Budding music producers often find themselves looking for the elusive secret trick that the professionals (be it producers, mixers or mastering engineers) hide close to their chest, and that is the ultimate thing separating the beginner from the chart-topper. The answer always is that there is nothing to it besides the boring dog’s work, the perseverance to sit through hours of trial & error in the studio, the what the Germans so aptly call Sitzfleisch — essentially banging your head against the wall long enough until there’s a hole.


While I fully appreciate this sentiment, I feel there is actually one general tactic that I see leads people towards success in the studio (and far beyond).



It is the tactic of careful preparation for the actual creative process / the mixing / the mastering.



I feel there is a slightly over-romanticised notion that creativity must emerge and happen spontaneously, in a sudden-flash-of-inspiration-way, and that engineering this delicate process is compromising the holiness of art creation.



I’d like to contest this idea and rather propose that, on the contrary, the prep work will facilitate your flashes of creativity, and will ensure that they end up being usable piece of work in the end. (Think of all the promising demos made in a rush that ended up being unusable because you had used bad-quality sounds or badly-recorded instruments.)




Let me lay out a couple of concrete examples of the above concept of ‘prep-work for creativity’ in the studio:



—Many electronic music producers separate their work into sample-creation & sound-design, and actual music-writing sessions. If your music is based around sound-design, this approach makes a lot of sense. Not only will you be less likely to hit a wall during arranging, stuck for hours synthesising a fitting sound— you will also end up crafting a unique sonic imprint to your music. To kickstart new song ideas, you will end up relying more on this custom sample-bank, rather than throwing in a Splice sample. To be sure: we are all different creatures, and maybe you thrive on switching modes from sound-design to arranging on the fly. But if you repeatedly find yourself getting stuck in the process of creating music, consider the above approach of separating the two processes.


—A more high-level extension of the above tactic is simply creating templates. Again, some people prefer the ‘blank-slate’ approach of starting everything from scratch, but to me this can trigger an anxious feeling of too many options. By taking some time off to create a mixing / production template with your favourite plugins and plugin chains pre-loaded (possibly bypassed if you like going big like I), this can focus your work, and effectively be the deciding factor between finishing music, or forever deciding on a ‘direction.’

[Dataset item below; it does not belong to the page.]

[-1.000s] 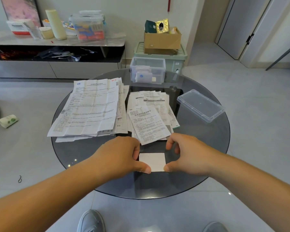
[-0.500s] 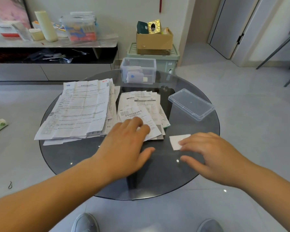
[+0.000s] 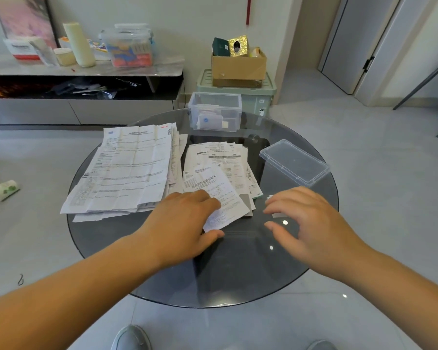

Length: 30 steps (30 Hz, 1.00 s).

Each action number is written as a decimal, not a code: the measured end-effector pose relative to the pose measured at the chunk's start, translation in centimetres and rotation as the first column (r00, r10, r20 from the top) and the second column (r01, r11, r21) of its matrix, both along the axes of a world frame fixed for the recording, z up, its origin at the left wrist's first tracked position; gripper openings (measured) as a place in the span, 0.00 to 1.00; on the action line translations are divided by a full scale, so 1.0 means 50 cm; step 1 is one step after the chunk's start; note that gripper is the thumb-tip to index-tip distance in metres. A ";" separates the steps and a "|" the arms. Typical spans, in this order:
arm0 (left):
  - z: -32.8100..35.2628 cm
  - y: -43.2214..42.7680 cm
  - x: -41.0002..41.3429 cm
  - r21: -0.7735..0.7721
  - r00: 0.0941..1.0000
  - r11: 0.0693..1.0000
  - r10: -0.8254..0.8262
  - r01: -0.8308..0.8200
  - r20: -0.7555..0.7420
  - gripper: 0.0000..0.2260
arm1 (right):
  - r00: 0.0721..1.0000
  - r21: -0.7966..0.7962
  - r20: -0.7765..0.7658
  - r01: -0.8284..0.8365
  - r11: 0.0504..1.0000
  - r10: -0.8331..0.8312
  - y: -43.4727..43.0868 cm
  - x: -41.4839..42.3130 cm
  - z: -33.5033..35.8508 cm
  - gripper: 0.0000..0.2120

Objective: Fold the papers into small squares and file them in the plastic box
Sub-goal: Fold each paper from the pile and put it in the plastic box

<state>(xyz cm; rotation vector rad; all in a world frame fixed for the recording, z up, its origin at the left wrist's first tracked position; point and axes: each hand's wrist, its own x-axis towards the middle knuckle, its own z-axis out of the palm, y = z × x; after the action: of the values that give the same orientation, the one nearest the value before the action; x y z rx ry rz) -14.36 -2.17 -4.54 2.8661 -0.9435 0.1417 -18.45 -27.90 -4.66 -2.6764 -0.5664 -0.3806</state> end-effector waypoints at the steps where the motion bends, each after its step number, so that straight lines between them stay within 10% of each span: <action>1: -0.002 0.001 0.000 0.008 1.000 1.000 -0.013 0.012 0.010 0.19 | 1.000 -0.008 0.008 -0.028 1.000 0.028 0.009 -0.001 0.001 0.11; 17: -0.009 0.036 -0.012 -0.106 0.978 0.989 -0.119 0.102 -0.169 0.23 | 0.963 -0.196 0.005 -0.264 0.944 0.270 0.058 0.039 -0.037 0.07; 23: 0.007 0.039 -0.021 -0.170 0.989 0.983 -0.095 0.074 -0.117 0.25 | 0.980 -0.004 -0.020 -0.200 0.980 0.200 0.082 0.007 -0.010 0.11; 30: 0.035 0.042 -0.073 -0.128 0.977 0.989 -0.092 0.068 -0.194 0.21 | 0.895 0.330 -0.385 -0.095 0.939 0.226 0.086 -0.069 0.017 0.05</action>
<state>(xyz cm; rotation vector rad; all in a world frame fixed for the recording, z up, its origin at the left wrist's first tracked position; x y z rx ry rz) -17.99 -0.05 -2.78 2.6664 -0.9724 -0.0917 -21.91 -23.57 -3.82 -2.2911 -0.5405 0.1482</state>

—If the above suggestions appear irrelevant to you because you are more of a hands-on producer who plays physical instruments and then produces and mixes these recordings, there are still ways to apply this prep-work principle. An obvious one is to have things patched up and instantly ready to go. Arranging your workspace so that everything is within arm’s reach can be critical. I keep hearing iterations of the following story from producers around me: “I have physically moved this or that synth, or this mic from my main table to the side table.. and have not used it since; it’s been 5 years now.” Think about it..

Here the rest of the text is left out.